- Assigned task
Reproduce the records below exactly as given.

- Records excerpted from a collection

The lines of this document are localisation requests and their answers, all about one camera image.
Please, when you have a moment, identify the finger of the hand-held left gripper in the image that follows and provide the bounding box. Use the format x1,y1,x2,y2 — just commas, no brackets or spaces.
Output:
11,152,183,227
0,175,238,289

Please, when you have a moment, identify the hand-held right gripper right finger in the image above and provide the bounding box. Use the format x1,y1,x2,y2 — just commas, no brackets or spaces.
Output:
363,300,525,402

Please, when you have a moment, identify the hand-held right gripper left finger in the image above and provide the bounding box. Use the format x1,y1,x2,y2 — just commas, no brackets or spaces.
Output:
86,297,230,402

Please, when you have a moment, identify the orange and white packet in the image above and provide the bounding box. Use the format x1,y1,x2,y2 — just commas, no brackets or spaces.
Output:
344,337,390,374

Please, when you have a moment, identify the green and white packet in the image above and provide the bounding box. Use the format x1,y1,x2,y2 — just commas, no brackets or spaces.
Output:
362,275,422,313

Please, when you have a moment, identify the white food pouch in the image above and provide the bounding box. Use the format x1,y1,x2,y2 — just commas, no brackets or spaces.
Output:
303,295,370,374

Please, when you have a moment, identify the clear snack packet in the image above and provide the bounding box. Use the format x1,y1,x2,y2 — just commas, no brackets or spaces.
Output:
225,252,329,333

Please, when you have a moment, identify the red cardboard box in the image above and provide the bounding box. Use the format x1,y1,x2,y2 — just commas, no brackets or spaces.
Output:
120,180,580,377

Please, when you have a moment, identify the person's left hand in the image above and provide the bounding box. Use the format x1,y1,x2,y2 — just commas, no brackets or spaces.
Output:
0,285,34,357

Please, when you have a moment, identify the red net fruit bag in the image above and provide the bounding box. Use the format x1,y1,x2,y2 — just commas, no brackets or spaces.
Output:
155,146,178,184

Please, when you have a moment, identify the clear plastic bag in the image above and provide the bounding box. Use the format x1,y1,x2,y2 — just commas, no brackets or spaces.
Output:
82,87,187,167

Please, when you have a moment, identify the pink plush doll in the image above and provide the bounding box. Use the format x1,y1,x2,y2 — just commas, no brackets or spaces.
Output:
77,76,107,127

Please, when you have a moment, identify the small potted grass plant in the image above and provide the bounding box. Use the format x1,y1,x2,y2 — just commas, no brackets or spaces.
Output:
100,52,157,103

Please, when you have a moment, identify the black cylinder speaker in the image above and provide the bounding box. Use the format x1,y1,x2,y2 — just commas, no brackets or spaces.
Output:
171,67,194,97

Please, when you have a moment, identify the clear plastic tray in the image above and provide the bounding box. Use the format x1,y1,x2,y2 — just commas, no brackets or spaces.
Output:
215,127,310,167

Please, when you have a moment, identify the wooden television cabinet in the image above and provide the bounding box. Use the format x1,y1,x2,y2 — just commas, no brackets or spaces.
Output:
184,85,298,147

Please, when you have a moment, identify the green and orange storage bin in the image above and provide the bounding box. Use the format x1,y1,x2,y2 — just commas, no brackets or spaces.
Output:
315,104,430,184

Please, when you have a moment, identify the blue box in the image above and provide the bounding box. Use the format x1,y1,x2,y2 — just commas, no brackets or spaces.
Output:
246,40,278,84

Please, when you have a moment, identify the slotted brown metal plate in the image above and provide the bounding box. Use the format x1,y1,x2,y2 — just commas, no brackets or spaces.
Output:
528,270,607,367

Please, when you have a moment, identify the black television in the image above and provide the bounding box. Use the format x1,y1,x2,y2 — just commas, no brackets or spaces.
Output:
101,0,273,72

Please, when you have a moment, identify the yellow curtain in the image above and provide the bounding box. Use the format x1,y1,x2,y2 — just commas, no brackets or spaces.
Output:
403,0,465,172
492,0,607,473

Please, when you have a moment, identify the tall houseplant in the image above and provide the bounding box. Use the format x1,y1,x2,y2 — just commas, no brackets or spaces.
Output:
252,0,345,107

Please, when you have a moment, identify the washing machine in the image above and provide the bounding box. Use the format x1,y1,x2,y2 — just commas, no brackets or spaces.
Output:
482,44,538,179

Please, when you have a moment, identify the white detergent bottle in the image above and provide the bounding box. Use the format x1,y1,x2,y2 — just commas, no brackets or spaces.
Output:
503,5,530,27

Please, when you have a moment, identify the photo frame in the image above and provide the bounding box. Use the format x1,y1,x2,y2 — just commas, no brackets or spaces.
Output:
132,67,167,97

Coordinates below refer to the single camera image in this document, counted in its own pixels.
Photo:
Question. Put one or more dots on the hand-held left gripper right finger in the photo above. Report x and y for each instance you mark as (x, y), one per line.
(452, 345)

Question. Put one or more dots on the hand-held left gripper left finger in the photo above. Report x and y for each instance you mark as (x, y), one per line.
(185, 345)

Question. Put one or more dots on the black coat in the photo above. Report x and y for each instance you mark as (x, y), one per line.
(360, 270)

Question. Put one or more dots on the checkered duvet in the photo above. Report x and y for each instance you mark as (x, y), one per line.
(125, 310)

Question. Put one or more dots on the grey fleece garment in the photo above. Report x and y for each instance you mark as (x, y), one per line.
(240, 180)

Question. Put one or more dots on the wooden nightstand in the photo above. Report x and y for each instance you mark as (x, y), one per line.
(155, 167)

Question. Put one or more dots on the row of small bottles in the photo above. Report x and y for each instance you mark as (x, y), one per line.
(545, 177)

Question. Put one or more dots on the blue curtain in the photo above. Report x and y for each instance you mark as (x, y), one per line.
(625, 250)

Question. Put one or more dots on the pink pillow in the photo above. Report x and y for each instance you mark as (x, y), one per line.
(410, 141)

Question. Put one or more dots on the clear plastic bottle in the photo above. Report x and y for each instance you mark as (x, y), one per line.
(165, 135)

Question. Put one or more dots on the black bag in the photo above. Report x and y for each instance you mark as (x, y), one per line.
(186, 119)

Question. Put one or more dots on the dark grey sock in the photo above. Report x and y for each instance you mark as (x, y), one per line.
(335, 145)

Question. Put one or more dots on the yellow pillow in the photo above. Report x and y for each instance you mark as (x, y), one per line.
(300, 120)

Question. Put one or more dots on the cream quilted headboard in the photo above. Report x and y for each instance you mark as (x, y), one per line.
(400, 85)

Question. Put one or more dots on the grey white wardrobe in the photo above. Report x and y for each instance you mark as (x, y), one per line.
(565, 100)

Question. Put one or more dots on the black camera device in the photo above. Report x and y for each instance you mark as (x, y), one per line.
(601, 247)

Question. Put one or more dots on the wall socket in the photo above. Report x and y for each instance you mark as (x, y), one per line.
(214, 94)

- Output for this exercise
The lines of this document are localisation requests and their answers, all about one camera image.
Please, when you have a moment, identify the finger of the hand-held left gripper in the image that follows and provide the bounding box. Use the format x1,y1,x2,y2 — just commas, no brackets or spaces.
Output:
11,152,183,227
0,175,238,289

Please, when you have a moment, identify the hand-held right gripper right finger in the image above and provide the bounding box. Use the format x1,y1,x2,y2 — just commas, no brackets or spaces.
Output:
363,300,525,402

Please, when you have a moment, identify the hand-held right gripper left finger in the image above and provide the bounding box. Use the format x1,y1,x2,y2 — just commas, no brackets or spaces.
Output:
86,297,230,402

Please, when you have a moment, identify the orange and white packet in the image above and provide the bounding box. Use the format x1,y1,x2,y2 — just commas, no brackets or spaces.
Output:
344,337,390,374

Please, when you have a moment, identify the green and white packet in the image above and provide the bounding box. Use the format x1,y1,x2,y2 — just commas, no brackets or spaces.
Output:
362,275,422,313

Please, when you have a moment, identify the white food pouch in the image above and provide the bounding box. Use the format x1,y1,x2,y2 — just commas, no brackets or spaces.
Output:
303,295,370,374

Please, when you have a moment, identify the clear snack packet in the image above and provide the bounding box. Use the format x1,y1,x2,y2 — just commas, no brackets or spaces.
Output:
225,252,329,333

Please, when you have a moment, identify the red cardboard box in the image above and provide the bounding box. Use the format x1,y1,x2,y2 — just commas, no brackets or spaces.
Output:
120,180,580,377

Please, when you have a moment, identify the person's left hand in the image above and provide the bounding box. Use the format x1,y1,x2,y2 — just commas, no brackets or spaces.
Output:
0,285,34,357

Please, when you have a moment, identify the red net fruit bag in the image above and provide the bounding box. Use the format x1,y1,x2,y2 — just commas, no brackets or spaces.
Output:
155,146,178,184

Please, when you have a moment, identify the clear plastic bag in the image above and provide the bounding box. Use the format x1,y1,x2,y2 — just commas, no brackets or spaces.
Output:
82,87,187,167

Please, when you have a moment, identify the pink plush doll in the image above and provide the bounding box. Use the format x1,y1,x2,y2 — just commas, no brackets or spaces.
Output:
77,76,107,127

Please, when you have a moment, identify the small potted grass plant in the image above and provide the bounding box. Use the format x1,y1,x2,y2 — just commas, no brackets or spaces.
Output:
100,52,157,103

Please, when you have a moment, identify the black cylinder speaker in the image above and provide the bounding box. Use the format x1,y1,x2,y2 — just commas, no brackets or spaces.
Output:
171,67,194,97

Please, when you have a moment, identify the clear plastic tray in the image above and provide the bounding box. Use the format x1,y1,x2,y2 — just commas, no brackets or spaces.
Output:
215,127,310,167

Please, when you have a moment, identify the wooden television cabinet in the image above and provide the bounding box. Use the format x1,y1,x2,y2 — just commas, no brackets or spaces.
Output:
184,85,298,147

Please, when you have a moment, identify the green and orange storage bin in the image above and provide the bounding box. Use the format x1,y1,x2,y2 — just commas, no brackets or spaces.
Output:
315,104,430,184

Please, when you have a moment, identify the blue box in the image above and provide the bounding box. Use the format x1,y1,x2,y2 — just commas, no brackets or spaces.
Output:
246,40,278,84

Please, when you have a moment, identify the slotted brown metal plate in the image above and provide the bounding box. Use the format x1,y1,x2,y2 — just commas, no brackets or spaces.
Output:
528,270,607,367

Please, when you have a moment, identify the black television in the image above and provide the bounding box. Use the format x1,y1,x2,y2 — just commas, no brackets or spaces.
Output:
101,0,273,72

Please, when you have a moment, identify the yellow curtain in the image above and provide the bounding box. Use the format x1,y1,x2,y2 — just commas, no brackets or spaces.
Output:
403,0,465,172
492,0,607,473

Please, when you have a moment, identify the tall houseplant in the image above and provide the bounding box. Use the format x1,y1,x2,y2 — just commas, no brackets or spaces.
Output:
252,0,345,107

Please, when you have a moment, identify the washing machine in the image above and provide the bounding box. Use the format x1,y1,x2,y2 — just commas, no brackets or spaces.
Output:
482,44,538,179

Please, when you have a moment, identify the white detergent bottle in the image above and provide the bounding box. Use the format x1,y1,x2,y2 — just commas, no brackets or spaces.
Output:
503,5,530,27

Please, when you have a moment, identify the photo frame in the image above and provide the bounding box. Use the format x1,y1,x2,y2 — just commas, no brackets or spaces.
Output:
132,67,167,97

Coordinates below refer to the single camera image in this document, counted in its own pixels.
Photo:
Question. Put one or more dots on the hand-held left gripper right finger in the photo above. Report x and y for each instance you mark as (x, y), one per line.
(452, 345)

Question. Put one or more dots on the hand-held left gripper left finger in the photo above. Report x and y for each instance you mark as (x, y), one per line.
(185, 345)

Question. Put one or more dots on the black coat in the photo above. Report x and y for each instance you mark as (x, y), one per line.
(360, 270)

Question. Put one or more dots on the checkered duvet in the photo above. Report x and y for each instance you mark as (x, y), one per line.
(125, 310)

Question. Put one or more dots on the grey fleece garment in the photo above. Report x and y for each instance you mark as (x, y), one per line.
(240, 180)

Question. Put one or more dots on the wooden nightstand in the photo above. Report x and y for each instance you mark as (x, y), one per line.
(155, 167)

Question. Put one or more dots on the row of small bottles in the photo above. Report x and y for each instance you mark as (x, y), one per line.
(545, 177)

Question. Put one or more dots on the blue curtain in the photo above. Report x and y for each instance you mark as (x, y), one per line.
(625, 250)

Question. Put one or more dots on the pink pillow in the photo above. Report x and y for each instance you mark as (x, y), one per line.
(410, 141)

Question. Put one or more dots on the clear plastic bottle in the photo above. Report x and y for each instance you mark as (x, y), one per line.
(165, 135)

Question. Put one or more dots on the black bag in the photo above. Report x and y for each instance you mark as (x, y), one per line.
(186, 119)

Question. Put one or more dots on the dark grey sock in the photo above. Report x and y for each instance you mark as (x, y), one per line.
(335, 145)

Question. Put one or more dots on the yellow pillow in the photo above. Report x and y for each instance you mark as (x, y), one per line.
(300, 120)

Question. Put one or more dots on the cream quilted headboard in the photo above. Report x and y for each instance you mark as (x, y), one per line.
(400, 85)

Question. Put one or more dots on the grey white wardrobe in the photo above. Report x and y for each instance you mark as (x, y), one per line.
(565, 100)

Question. Put one or more dots on the black camera device in the photo above. Report x and y for each instance you mark as (x, y), one per line.
(601, 247)

Question. Put one or more dots on the wall socket in the photo above. Report x and y for each instance you mark as (x, y), one per line.
(214, 94)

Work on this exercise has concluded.